I am not. I am going to have this child, this much I know. And I will do anything for him, anything at all. I have waited for him for so long, have endured so much. So many lost babies. So much pain.

  I had a dream growing up and it is about to be fulfilled. The madwoman—I will call her wise woman from now on—said I have to protect this child at all costs. I will. Fiercely. With my life.

  What did I do before the wise woman came into my life? How did I manage? I think she turned up just to help me, guide me in the right direction. She can predict my destiny, see into my future. What a gift! I revere her.

  Chapter 13

  Nisha

  Wood Polish and Beeswax

  She finds the document in her mother’s section of the study, in the sturdy wardrobe the orange-red colour of autumn that has always been there, in the third drawer from the bottom. It is locked, but she finds the key in the fob that hangs off the peg by the front door.
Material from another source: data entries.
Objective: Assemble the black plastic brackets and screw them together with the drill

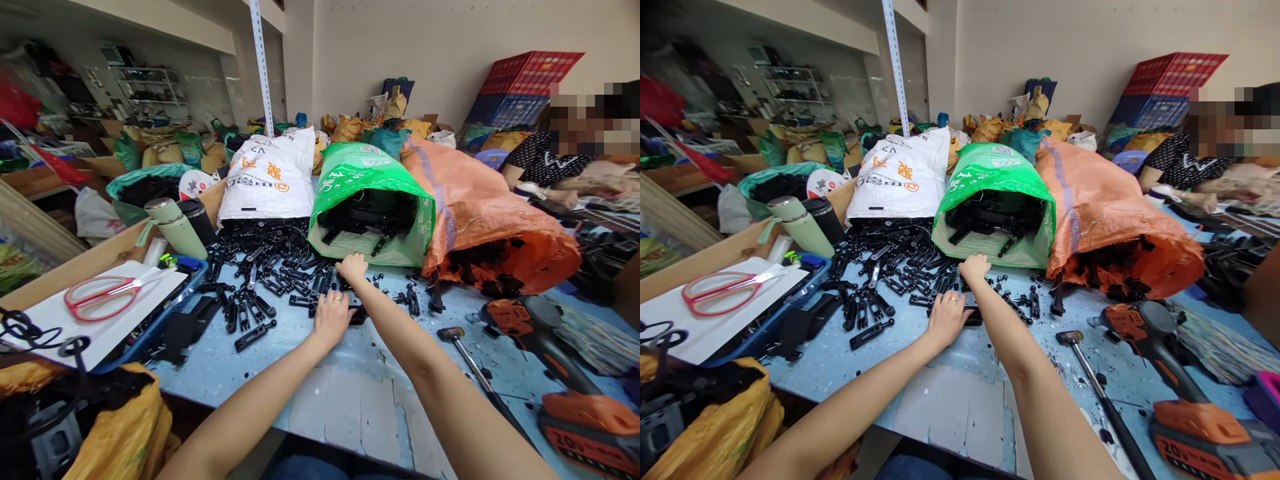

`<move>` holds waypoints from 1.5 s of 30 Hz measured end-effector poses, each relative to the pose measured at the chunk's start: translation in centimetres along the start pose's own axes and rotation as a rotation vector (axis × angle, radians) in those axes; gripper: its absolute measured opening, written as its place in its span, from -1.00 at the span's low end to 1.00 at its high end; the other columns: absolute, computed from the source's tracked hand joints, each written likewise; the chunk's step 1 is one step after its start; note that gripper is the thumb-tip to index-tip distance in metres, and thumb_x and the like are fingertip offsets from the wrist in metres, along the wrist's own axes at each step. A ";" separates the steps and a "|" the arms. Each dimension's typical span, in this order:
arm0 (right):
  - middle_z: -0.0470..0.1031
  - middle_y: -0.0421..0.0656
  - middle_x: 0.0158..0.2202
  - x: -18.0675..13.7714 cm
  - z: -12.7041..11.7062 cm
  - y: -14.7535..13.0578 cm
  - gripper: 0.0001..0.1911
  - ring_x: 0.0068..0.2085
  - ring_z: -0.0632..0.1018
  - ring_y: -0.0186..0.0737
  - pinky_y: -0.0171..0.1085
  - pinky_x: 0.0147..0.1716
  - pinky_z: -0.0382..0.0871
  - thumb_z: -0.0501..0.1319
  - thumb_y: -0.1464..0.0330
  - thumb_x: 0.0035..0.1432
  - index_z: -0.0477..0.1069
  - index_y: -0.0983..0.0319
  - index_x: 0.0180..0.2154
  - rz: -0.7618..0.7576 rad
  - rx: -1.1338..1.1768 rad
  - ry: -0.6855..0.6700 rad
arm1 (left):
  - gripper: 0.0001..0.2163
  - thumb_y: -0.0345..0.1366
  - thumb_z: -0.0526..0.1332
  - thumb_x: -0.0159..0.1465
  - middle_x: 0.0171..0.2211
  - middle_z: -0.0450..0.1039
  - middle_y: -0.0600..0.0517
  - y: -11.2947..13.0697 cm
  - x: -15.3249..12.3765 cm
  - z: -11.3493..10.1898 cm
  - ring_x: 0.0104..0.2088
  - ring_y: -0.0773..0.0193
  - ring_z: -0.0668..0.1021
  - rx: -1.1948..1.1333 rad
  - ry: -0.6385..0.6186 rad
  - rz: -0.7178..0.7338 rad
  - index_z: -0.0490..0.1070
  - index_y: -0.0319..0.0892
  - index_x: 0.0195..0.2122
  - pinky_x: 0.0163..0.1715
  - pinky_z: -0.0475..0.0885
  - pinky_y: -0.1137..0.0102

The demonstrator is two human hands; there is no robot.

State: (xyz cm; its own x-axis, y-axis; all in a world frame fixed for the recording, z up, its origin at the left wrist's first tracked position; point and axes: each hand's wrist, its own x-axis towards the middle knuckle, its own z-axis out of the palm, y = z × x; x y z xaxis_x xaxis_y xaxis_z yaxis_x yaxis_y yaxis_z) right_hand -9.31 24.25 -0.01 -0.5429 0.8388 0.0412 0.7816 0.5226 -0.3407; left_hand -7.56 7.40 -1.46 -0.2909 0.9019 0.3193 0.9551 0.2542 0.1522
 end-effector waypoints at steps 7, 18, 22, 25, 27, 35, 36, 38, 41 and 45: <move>0.43 0.08 -0.15 -0.7 -1.3 2.2 -0.68 -0.04 0.38 0.01 -0.14 -0.14 0.28 0.20 0.24 -0.03 0.45 0.34 -0.28 0.145 0.353 -0.088 | -0.64 -0.47 0.04 0.15 -0.02 0.29 -0.17 -9.2 -5.6 -4.4 0.00 0.02 0.28 0.088 -0.031 -0.272 0.29 -0.22 0.00 -0.11 0.26 0.18; 0.38 -0.08 -0.07 -18.3 -4.5 8.2 -0.34 -0.10 0.45 -0.17 -0.16 -0.10 0.34 0.23 0.35 -0.03 0.12 0.15 0.13 -0.301 0.663 -0.248 | -0.83 -0.42 0.11 0.13 -0.18 0.38 -0.11 -11.2 -3.3 -2.6 -0.06 0.04 0.36 -0.037 -0.028 -0.156 0.38 -0.19 -0.24 -0.12 0.30 0.18; 0.31 -0.01 -0.01 -26.5 -3.5 8.8 -0.45 -0.01 0.35 -0.05 -0.05 -0.02 0.26 0.17 0.37 0.08 0.19 0.15 0.14 -0.450 0.215 -0.210 | -0.79 -0.39 0.15 0.13 -0.11 0.38 -0.06 -9.9 -5.3 -4.5 0.02 0.11 0.34 -0.256 0.231 -0.034 0.32 -0.17 -0.18 0.04 0.24 0.17; 0.21 -0.01 0.13 -29.3 -2.3 7.3 -0.42 0.08 0.29 0.02 -0.02 0.04 0.20 0.19 0.25 0.10 0.16 0.14 0.16 -0.541 0.099 -0.201 | -0.74 -0.38 0.09 0.22 -0.11 0.39 -0.05 -6.7 -7.4 -5.9 -0.02 0.16 0.40 -0.437 0.289 0.106 0.28 -0.16 -0.05 0.03 0.28 0.19; 0.22 0.01 0.13 -29.3 -1.6 6.0 -0.46 0.08 0.30 0.05 0.02 0.03 0.20 0.17 0.23 0.13 0.19 0.16 0.14 -0.502 0.076 -0.159 | -0.68 -0.36 0.04 0.27 -0.08 0.37 -0.10 -4.2 -8.7 -6.4 -0.04 0.15 0.41 -0.487 0.171 0.135 0.23 -0.17 0.06 -0.02 0.33 0.21; 0.41 -0.09 -0.25 -25.1 -2.4 5.2 -0.47 -0.39 0.50 -0.24 -0.23 -0.44 0.44 -0.06 0.12 0.25 0.06 0.18 0.19 -0.042 1.094 -0.302 | -0.61 -0.26 -0.09 0.35 -0.08 0.32 -0.07 1.0 -10.7 -6.3 -0.48 0.39 0.47 -0.934 -0.130 -0.121 0.09 -0.06 0.20 -0.36 0.46 0.36; 0.40 -0.12 -0.30 -25.0 -2.7 5.4 -0.44 -0.44 0.48 -0.27 -0.26 -0.50 0.42 -0.04 0.11 0.24 0.05 0.18 0.20 -0.025 1.195 -0.341 | -0.61 -0.25 -0.08 0.34 -0.10 0.33 -0.07 1.5 -10.6 -6.3 -0.49 0.39 0.46 -0.976 -0.100 -0.160 0.10 -0.07 0.20 -0.37 0.46 0.37; 0.37 -0.16 -0.36 -24.9 -3.4 5.7 -0.44 -0.49 0.44 -0.34 -0.31 -0.54 0.39 0.00 0.11 0.22 0.08 0.18 0.20 -0.074 1.261 -0.374 | -0.63 -0.26 -0.03 0.33 -0.12 0.35 -0.07 2.1 -10.5 -6.4 -0.32 0.31 0.49 -0.990 -0.002 -0.192 0.18 -0.10 0.16 -0.24 0.44 0.34; 0.35 -0.17 -0.32 -24.9 -4.4 6.4 -0.49 -0.49 0.40 -0.41 -0.33 -0.49 0.38 0.07 0.16 0.21 0.16 0.13 0.17 -0.264 1.112 -0.354 | -0.67 -0.29 0.01 0.31 -0.14 0.36 -0.08 2.6 -10.2 -6.7 -0.11 0.21 0.43 -0.939 0.066 -0.139 0.30 -0.13 0.09 -0.08 0.35 0.29; 0.32 -0.18 -0.33 -25.4 -4.4 6.2 -0.52 -0.47 0.38 -0.41 -0.35 -0.47 0.39 0.08 0.23 0.22 0.17 0.07 0.17 -0.404 0.979 -0.239 | -0.69 -0.31 0.03 0.31 -0.18 0.35 -0.07 3.3 -10.1 -6.9 -0.16 0.24 0.44 -0.936 0.152 -0.153 0.34 -0.12 0.05 -0.13 0.37 0.31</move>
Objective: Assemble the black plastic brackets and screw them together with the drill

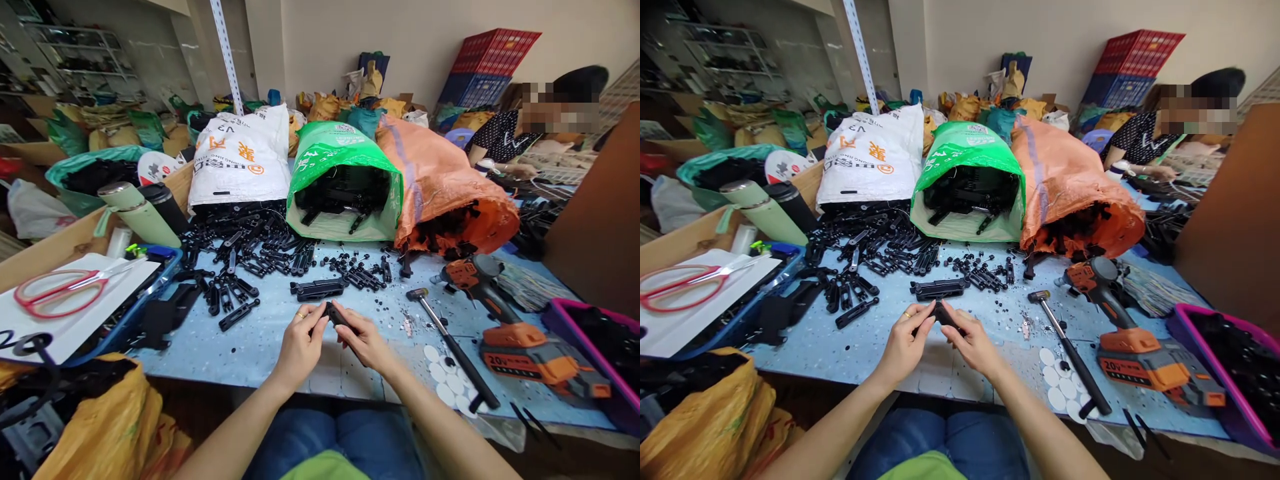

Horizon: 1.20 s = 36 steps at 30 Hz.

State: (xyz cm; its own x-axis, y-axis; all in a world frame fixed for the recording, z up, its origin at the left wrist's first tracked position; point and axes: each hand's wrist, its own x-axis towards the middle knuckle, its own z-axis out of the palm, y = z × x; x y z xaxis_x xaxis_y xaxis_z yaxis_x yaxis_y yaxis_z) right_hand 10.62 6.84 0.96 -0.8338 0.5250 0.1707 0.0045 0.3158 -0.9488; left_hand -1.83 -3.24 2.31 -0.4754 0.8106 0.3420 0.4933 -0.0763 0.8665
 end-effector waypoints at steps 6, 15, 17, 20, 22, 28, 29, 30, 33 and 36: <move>0.35 -0.09 -0.13 -0.7 2.6 0.3 -0.49 -0.47 0.38 -0.40 -0.33 -0.46 0.40 0.04 0.22 0.24 0.09 0.06 0.21 -0.060 0.038 0.191 | -0.69 -0.35 -0.02 0.32 -0.16 0.34 -0.08 0.2 0.0 1.1 -0.14 0.25 0.44 -0.032 0.187 0.100 0.32 -0.11 0.06 -0.14 0.38 0.34; 0.44 -0.07 -0.08 2.6 -3.0 2.5 -0.51 -0.17 0.46 -0.16 -0.14 -0.11 0.32 0.00 0.12 0.23 0.20 0.14 0.15 0.151 -0.501 -0.045 | -0.61 -0.33 -0.05 0.30 0.01 0.26 -0.20 -3.4 -2.0 2.3 -0.02 0.05 0.41 0.307 0.072 -0.189 0.14 -0.15 0.17 -0.12 0.38 0.11; 0.37 -0.02 0.00 4.8 -7.2 3.2 -0.53 -0.07 0.42 -0.11 -0.10 -0.05 0.26 0.01 0.15 0.22 0.23 0.17 0.12 0.263 -0.653 0.198 | -0.55 -0.43 0.02 0.23 0.11 0.18 -0.17 -3.4 -1.8 2.0 0.10 -0.01 0.29 0.461 -0.120 -0.061 0.14 -0.10 0.17 0.00 0.26 -0.01; 0.24 0.09 0.10 8.1 -13.8 3.9 -0.50 0.14 0.20 0.03 -0.01 0.08 0.06 0.12 0.25 0.15 0.19 0.26 0.12 0.515 -0.692 0.643 | -0.56 -0.53 0.04 0.18 0.02 0.33 -0.04 -2.5 -0.7 1.3 0.13 0.01 0.25 0.584 -0.490 0.212 0.28 -0.02 0.06 0.10 0.04 -0.12; 0.26 0.19 0.05 9.5 -17.3 4.2 -0.46 0.13 0.21 0.10 0.01 0.05 0.07 0.20 0.33 0.06 0.20 0.37 0.07 0.629 -0.620 0.736 | -0.61 -0.53 0.01 0.21 -0.15 0.44 -0.02 -1.9 0.1 1.1 0.00 0.08 0.38 0.660 -0.594 0.282 0.32 -0.04 0.02 0.11 0.01 -0.13; 0.42 -0.11 -0.48 8.2 -19.5 4.8 -0.77 -0.41 0.45 -0.27 -0.33 -0.45 0.32 0.23 0.43 -0.04 0.35 0.37 -0.26 0.721 -0.264 0.654 | -0.70 -0.45 0.07 0.24 -0.28 0.45 -0.06 -2.0 0.2 0.3 -0.24 0.14 0.47 0.808 -0.493 0.169 0.33 -0.19 0.00 0.04 0.18 -0.01; 0.38 -0.17 -0.54 7.3 -18.6 4.8 -0.81 -0.50 0.41 -0.34 -0.37 -0.53 0.30 0.20 0.40 0.00 0.36 0.35 -0.29 0.719 -0.191 0.625 | -0.70 -0.46 0.08 0.23 -0.28 0.45 -0.06 -2.2 0.0 0.2 -0.22 0.13 0.47 0.798 -0.483 0.150 0.33 -0.18 0.00 0.02 0.20 0.00; 0.35 -0.21 -0.58 6.2 -17.4 4.7 -0.84 -0.57 0.37 -0.39 -0.40 -0.58 0.28 0.18 0.38 0.03 0.36 0.34 -0.31 0.714 -0.123 0.597 | -0.70 -0.44 0.10 0.23 -0.25 0.45 -0.08 -2.2 -0.2 0.2 -0.18 0.10 0.46 0.769 -0.468 0.137 0.33 -0.17 0.00 0.02 0.20 0.00; 0.37 -0.23 -0.55 2.5 -12.0 4.1 -0.79 -0.60 0.35 -0.47 -0.46 -0.62 0.29 0.22 0.31 0.01 0.38 0.29 -0.29 0.676 0.068 0.500 | -0.59 -0.26 0.16 0.22 -0.04 0.37 -0.14 -1.7 -0.5 0.8 0.00 0.02 0.38 0.512 -0.390 0.090 0.22 -0.13 0.10 0.04 0.20 0.02; 0.45 -0.18 -0.38 -1.2 -5.7 2.6 -0.62 -0.49 0.45 -0.41 -0.46 -0.61 0.30 0.26 0.19 -0.01 0.36 0.24 -0.17 0.547 0.404 0.327 | -0.53 -0.11 0.09 0.25 0.02 0.32 -0.15 -0.6 -0.4 2.2 -0.04 0.10 0.44 0.088 -0.308 -0.104 0.13 -0.14 0.15 -0.07 0.36 0.19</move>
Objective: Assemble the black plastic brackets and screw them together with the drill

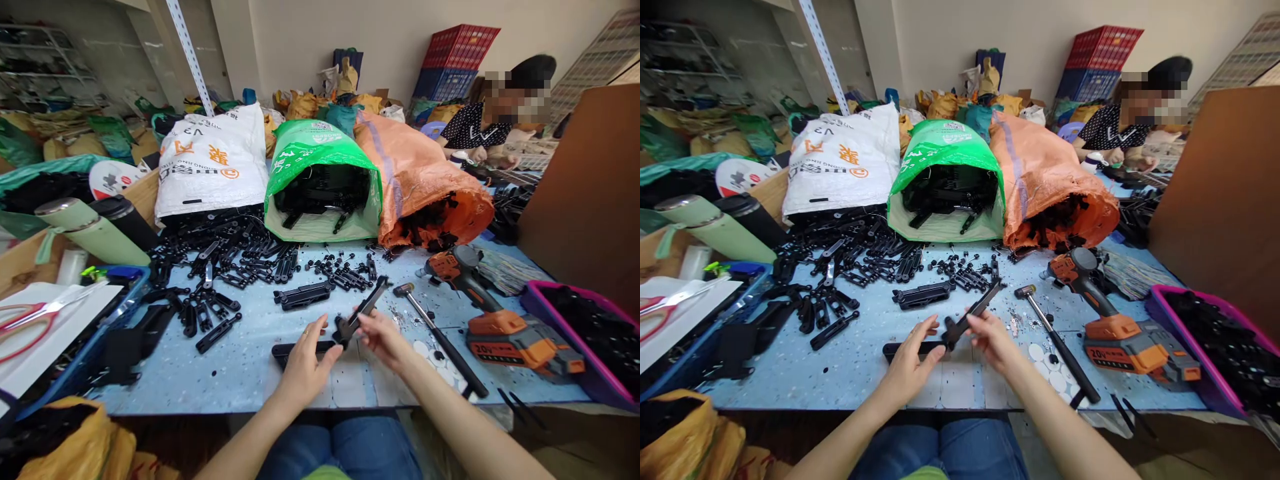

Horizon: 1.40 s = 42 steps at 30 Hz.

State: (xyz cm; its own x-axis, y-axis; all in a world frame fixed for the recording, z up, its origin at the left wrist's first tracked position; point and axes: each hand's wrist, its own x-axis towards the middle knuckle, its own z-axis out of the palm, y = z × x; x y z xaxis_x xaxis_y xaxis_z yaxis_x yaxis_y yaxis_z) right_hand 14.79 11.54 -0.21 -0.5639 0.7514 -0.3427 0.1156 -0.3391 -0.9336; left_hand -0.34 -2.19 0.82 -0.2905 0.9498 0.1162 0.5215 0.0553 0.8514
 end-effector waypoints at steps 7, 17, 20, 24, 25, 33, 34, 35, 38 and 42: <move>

So easy. But then her mother had known she would never think to look. Nisha was not that kind of person: snoopy, suspicious.

  The smell of wood polish and beeswax takes her back to the memory of hiding here once, under the table. She had performed abysmally in her exams, and she knew the school had sent the report, she had seen the slim envelope waiting to be opened when she came home. She had sat under the table, her thighs wet and slippery with sweat, the air heavy with anticipation, tasting of fear. She had heard her mother calling and she had not replied. She heard her gentle footfall disappear up the stairs, heard the soft swish as the door to her room was opened, heard her mother make her way down again, heard the study door open. She had wet herself, she couldn’t help it. Her mother’s eyes, peering under the table, meeting her own. Holding out her hand to help her up. Fear reeked of urine, tasted of humiliation, looked like a wet orange patch on beige carpet. ‘I am disappointed in you,’ her mother had said, quietly, her gaze unwavering. ‘We both are—your dad and I. You could do so much better.’ Her mother had handed her bleach and carpet cleaner to scrub the area where she had wet herself. The chemical, sickly sweet smell of artificial flowers not quite masking the faint tang of ammonia is what she associates to this day with nausea, fear at the pit of her stomach, her mother’s disappointment.